Records from a collection:

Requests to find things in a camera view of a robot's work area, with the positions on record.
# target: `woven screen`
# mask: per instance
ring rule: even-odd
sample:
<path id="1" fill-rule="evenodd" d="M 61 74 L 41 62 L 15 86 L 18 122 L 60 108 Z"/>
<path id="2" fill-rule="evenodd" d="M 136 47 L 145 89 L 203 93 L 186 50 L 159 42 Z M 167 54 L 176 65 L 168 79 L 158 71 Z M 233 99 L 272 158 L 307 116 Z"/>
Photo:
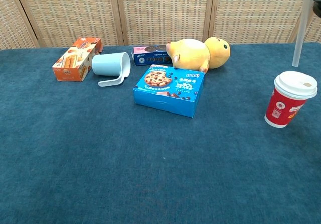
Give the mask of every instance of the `woven screen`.
<path id="1" fill-rule="evenodd" d="M 14 0 L 0 0 L 0 49 L 35 48 Z"/>
<path id="2" fill-rule="evenodd" d="M 118 45 L 111 0 L 26 0 L 47 47 L 69 47 L 79 37 Z"/>
<path id="3" fill-rule="evenodd" d="M 202 40 L 206 2 L 123 0 L 128 44 L 163 44 L 182 38 Z"/>
<path id="4" fill-rule="evenodd" d="M 321 18 L 315 14 L 306 29 L 304 41 L 321 43 Z"/>
<path id="5" fill-rule="evenodd" d="M 286 43 L 303 0 L 218 0 L 213 35 L 229 43 Z"/>

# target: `clear plastic tube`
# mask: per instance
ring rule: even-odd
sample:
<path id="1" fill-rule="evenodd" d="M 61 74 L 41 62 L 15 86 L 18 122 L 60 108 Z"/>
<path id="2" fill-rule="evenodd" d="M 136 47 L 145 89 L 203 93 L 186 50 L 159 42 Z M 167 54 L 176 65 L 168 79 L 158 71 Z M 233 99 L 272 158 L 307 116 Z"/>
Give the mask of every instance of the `clear plastic tube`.
<path id="1" fill-rule="evenodd" d="M 310 8 L 312 7 L 312 4 L 313 4 L 313 0 L 303 0 L 299 31 L 296 37 L 296 44 L 295 44 L 295 50 L 294 50 L 294 56 L 293 56 L 293 62 L 292 62 L 293 67 L 299 66 L 302 45 L 303 45 L 304 35 L 305 35 L 305 29 L 306 29 L 309 12 L 310 12 Z"/>

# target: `white cup lid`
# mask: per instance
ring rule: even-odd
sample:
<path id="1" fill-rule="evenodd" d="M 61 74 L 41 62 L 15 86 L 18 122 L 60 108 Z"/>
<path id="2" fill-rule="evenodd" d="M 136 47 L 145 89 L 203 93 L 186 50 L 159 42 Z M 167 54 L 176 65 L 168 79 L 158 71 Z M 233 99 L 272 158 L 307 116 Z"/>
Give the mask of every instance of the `white cup lid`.
<path id="1" fill-rule="evenodd" d="M 301 72 L 283 72 L 276 77 L 274 83 L 290 97 L 308 99 L 317 94 L 317 81 Z"/>

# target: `orange snack box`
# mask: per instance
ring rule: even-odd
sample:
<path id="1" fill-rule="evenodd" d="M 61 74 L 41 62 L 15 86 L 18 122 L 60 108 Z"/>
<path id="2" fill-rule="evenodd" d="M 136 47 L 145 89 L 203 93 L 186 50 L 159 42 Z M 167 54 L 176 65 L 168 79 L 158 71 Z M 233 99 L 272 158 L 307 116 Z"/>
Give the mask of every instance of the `orange snack box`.
<path id="1" fill-rule="evenodd" d="M 92 58 L 102 50 L 100 38 L 79 38 L 52 66 L 57 80 L 82 82 L 91 70 Z"/>

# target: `dark blue snack box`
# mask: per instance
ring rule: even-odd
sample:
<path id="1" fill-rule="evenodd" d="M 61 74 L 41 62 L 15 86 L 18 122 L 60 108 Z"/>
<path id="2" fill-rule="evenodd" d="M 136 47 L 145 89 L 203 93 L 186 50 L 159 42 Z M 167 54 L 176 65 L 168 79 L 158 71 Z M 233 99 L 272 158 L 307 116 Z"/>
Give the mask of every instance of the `dark blue snack box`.
<path id="1" fill-rule="evenodd" d="M 165 45 L 134 47 L 132 57 L 136 66 L 172 63 Z"/>
<path id="2" fill-rule="evenodd" d="M 204 73 L 156 65 L 137 83 L 136 104 L 193 117 L 204 82 Z"/>

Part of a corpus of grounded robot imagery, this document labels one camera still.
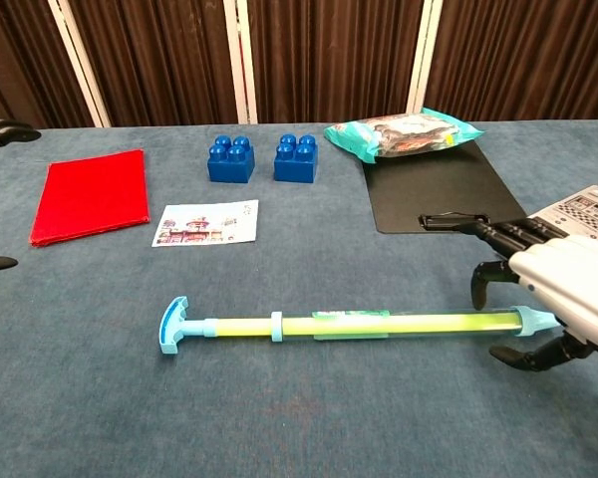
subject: plastic bag
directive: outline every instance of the plastic bag
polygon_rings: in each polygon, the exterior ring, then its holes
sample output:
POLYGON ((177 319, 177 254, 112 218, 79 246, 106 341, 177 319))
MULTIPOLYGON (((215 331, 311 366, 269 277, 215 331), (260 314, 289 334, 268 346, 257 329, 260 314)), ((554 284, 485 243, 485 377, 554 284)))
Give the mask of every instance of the plastic bag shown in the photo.
POLYGON ((471 124, 423 108, 419 114, 390 115, 329 126, 326 137, 364 162, 446 149, 482 134, 471 124))

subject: brown curtain
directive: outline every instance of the brown curtain
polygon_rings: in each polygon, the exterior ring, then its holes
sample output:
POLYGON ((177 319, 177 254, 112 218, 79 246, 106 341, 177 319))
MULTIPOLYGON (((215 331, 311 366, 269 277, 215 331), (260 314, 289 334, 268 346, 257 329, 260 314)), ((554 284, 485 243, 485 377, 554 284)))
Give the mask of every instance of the brown curtain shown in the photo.
POLYGON ((598 0, 445 0, 425 105, 464 120, 598 119, 598 0))
POLYGON ((0 118, 93 126, 47 0, 0 0, 0 118))
POLYGON ((259 122, 406 109, 423 0, 248 0, 259 122))
POLYGON ((237 122, 221 0, 72 0, 112 124, 237 122))

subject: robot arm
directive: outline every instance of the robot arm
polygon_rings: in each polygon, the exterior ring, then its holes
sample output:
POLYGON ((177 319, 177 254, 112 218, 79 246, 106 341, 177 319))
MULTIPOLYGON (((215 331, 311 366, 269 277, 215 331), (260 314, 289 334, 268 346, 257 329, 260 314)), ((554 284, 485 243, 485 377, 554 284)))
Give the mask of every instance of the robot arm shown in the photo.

• **Your task**
I'd like every record above written out again exactly, without the pictures.

• **Solution to this task**
Requests to find things in a camera view of a robot's work area, with the positions on record.
# target: `woven screen`
# mask: per instance
ring rule: even-odd
sample:
<path id="1" fill-rule="evenodd" d="M 61 74 L 41 62 L 15 86 L 18 122 L 60 108 Z"/>
<path id="2" fill-rule="evenodd" d="M 136 47 L 145 89 L 203 93 L 186 50 L 159 42 Z M 167 54 L 176 65 L 168 79 L 158 71 Z M 233 99 L 272 158 L 307 116 Z"/>
Photo:
Give the mask of every instance of the `woven screen`.
<path id="1" fill-rule="evenodd" d="M 14 0 L 0 0 L 0 49 L 35 48 Z"/>
<path id="2" fill-rule="evenodd" d="M 118 45 L 111 0 L 26 0 L 47 47 L 69 47 L 79 37 Z"/>
<path id="3" fill-rule="evenodd" d="M 202 40 L 206 2 L 123 0 L 128 44 L 163 44 L 182 38 Z"/>
<path id="4" fill-rule="evenodd" d="M 321 18 L 315 14 L 306 29 L 304 41 L 321 43 Z"/>
<path id="5" fill-rule="evenodd" d="M 286 43 L 303 0 L 218 0 L 213 35 L 229 43 Z"/>

# target: `clear plastic tube`
# mask: per instance
ring rule: even-odd
sample:
<path id="1" fill-rule="evenodd" d="M 61 74 L 41 62 L 15 86 L 18 122 L 60 108 Z"/>
<path id="2" fill-rule="evenodd" d="M 136 47 L 145 89 L 203 93 L 186 50 L 159 42 Z M 167 54 L 176 65 L 168 79 L 158 71 Z M 233 99 L 272 158 L 307 116 Z"/>
Give the mask of every instance of the `clear plastic tube`.
<path id="1" fill-rule="evenodd" d="M 310 8 L 312 7 L 312 4 L 313 4 L 313 0 L 303 0 L 299 31 L 296 37 L 296 44 L 295 44 L 295 50 L 294 50 L 294 56 L 293 56 L 293 62 L 292 62 L 293 67 L 299 66 L 302 45 L 303 45 L 304 35 L 305 35 L 305 29 L 306 29 L 309 12 L 310 12 Z"/>

# target: `white cup lid`
# mask: per instance
ring rule: even-odd
sample:
<path id="1" fill-rule="evenodd" d="M 61 74 L 41 62 L 15 86 L 18 122 L 60 108 Z"/>
<path id="2" fill-rule="evenodd" d="M 136 47 L 145 89 L 203 93 L 186 50 L 159 42 Z M 167 54 L 176 65 L 168 79 L 158 71 Z M 233 99 L 272 158 L 307 116 Z"/>
Give the mask of every instance of the `white cup lid`.
<path id="1" fill-rule="evenodd" d="M 301 72 L 283 72 L 276 77 L 274 83 L 290 97 L 308 99 L 317 94 L 317 81 Z"/>

# target: `orange snack box`
# mask: per instance
ring rule: even-odd
sample:
<path id="1" fill-rule="evenodd" d="M 61 74 L 41 62 L 15 86 L 18 122 L 60 108 Z"/>
<path id="2" fill-rule="evenodd" d="M 136 47 L 145 89 L 203 93 L 186 50 L 159 42 Z M 167 54 L 176 65 L 168 79 L 158 71 Z M 233 99 L 272 158 L 307 116 Z"/>
Give the mask of every instance of the `orange snack box`.
<path id="1" fill-rule="evenodd" d="M 92 58 L 102 50 L 100 38 L 79 38 L 52 66 L 57 80 L 82 82 L 91 70 Z"/>

# target: `dark blue snack box`
# mask: per instance
ring rule: even-odd
sample:
<path id="1" fill-rule="evenodd" d="M 61 74 L 41 62 L 15 86 L 18 122 L 60 108 Z"/>
<path id="2" fill-rule="evenodd" d="M 136 47 L 145 89 L 203 93 L 186 50 L 159 42 Z M 167 54 L 176 65 L 168 79 L 158 71 Z M 233 99 L 272 158 L 307 116 Z"/>
Give the mask of every instance of the `dark blue snack box`.
<path id="1" fill-rule="evenodd" d="M 165 45 L 134 47 L 132 57 L 136 66 L 172 63 Z"/>
<path id="2" fill-rule="evenodd" d="M 204 73 L 156 65 L 137 83 L 136 104 L 193 117 L 204 82 Z"/>

Part of a corpus of grounded robot imagery, this document labels one camera still.
subject: plastic bag
directive: outline every instance of the plastic bag
polygon_rings: in each polygon, the exterior ring, then its holes
sample output:
POLYGON ((177 319, 177 254, 112 218, 79 246, 106 341, 177 319))
MULTIPOLYGON (((215 331, 311 366, 269 277, 215 331), (260 314, 289 334, 268 346, 257 329, 260 314)), ((554 284, 485 243, 485 377, 554 284)))
Give the mask of every instance of the plastic bag shown in the photo.
POLYGON ((471 124, 423 108, 419 114, 390 115, 329 126, 326 137, 364 162, 446 149, 482 134, 471 124))

subject: brown curtain
directive: outline every instance of the brown curtain
polygon_rings: in each polygon, the exterior ring, then its holes
sample output:
POLYGON ((177 319, 177 254, 112 218, 79 246, 106 341, 177 319))
MULTIPOLYGON (((215 331, 311 366, 269 277, 215 331), (260 314, 289 334, 268 346, 257 329, 260 314)), ((554 284, 485 243, 485 377, 554 284)))
Give the mask of every instance of the brown curtain shown in the photo.
POLYGON ((598 0, 445 0, 425 105, 464 120, 598 119, 598 0))
POLYGON ((0 118, 93 126, 47 0, 0 0, 0 118))
POLYGON ((259 122, 406 109, 423 0, 248 0, 259 122))
POLYGON ((237 122, 221 0, 72 0, 112 124, 237 122))

subject: robot arm
directive: outline every instance of the robot arm
polygon_rings: in each polygon, the exterior ring, then its holes
sample output:
POLYGON ((177 319, 177 254, 112 218, 79 246, 106 341, 177 319))
MULTIPOLYGON (((215 331, 311 366, 269 277, 215 331), (260 314, 289 334, 268 346, 257 329, 260 314)), ((554 284, 485 243, 485 377, 554 284)))
Give the mask of every instance of the robot arm shown in the photo.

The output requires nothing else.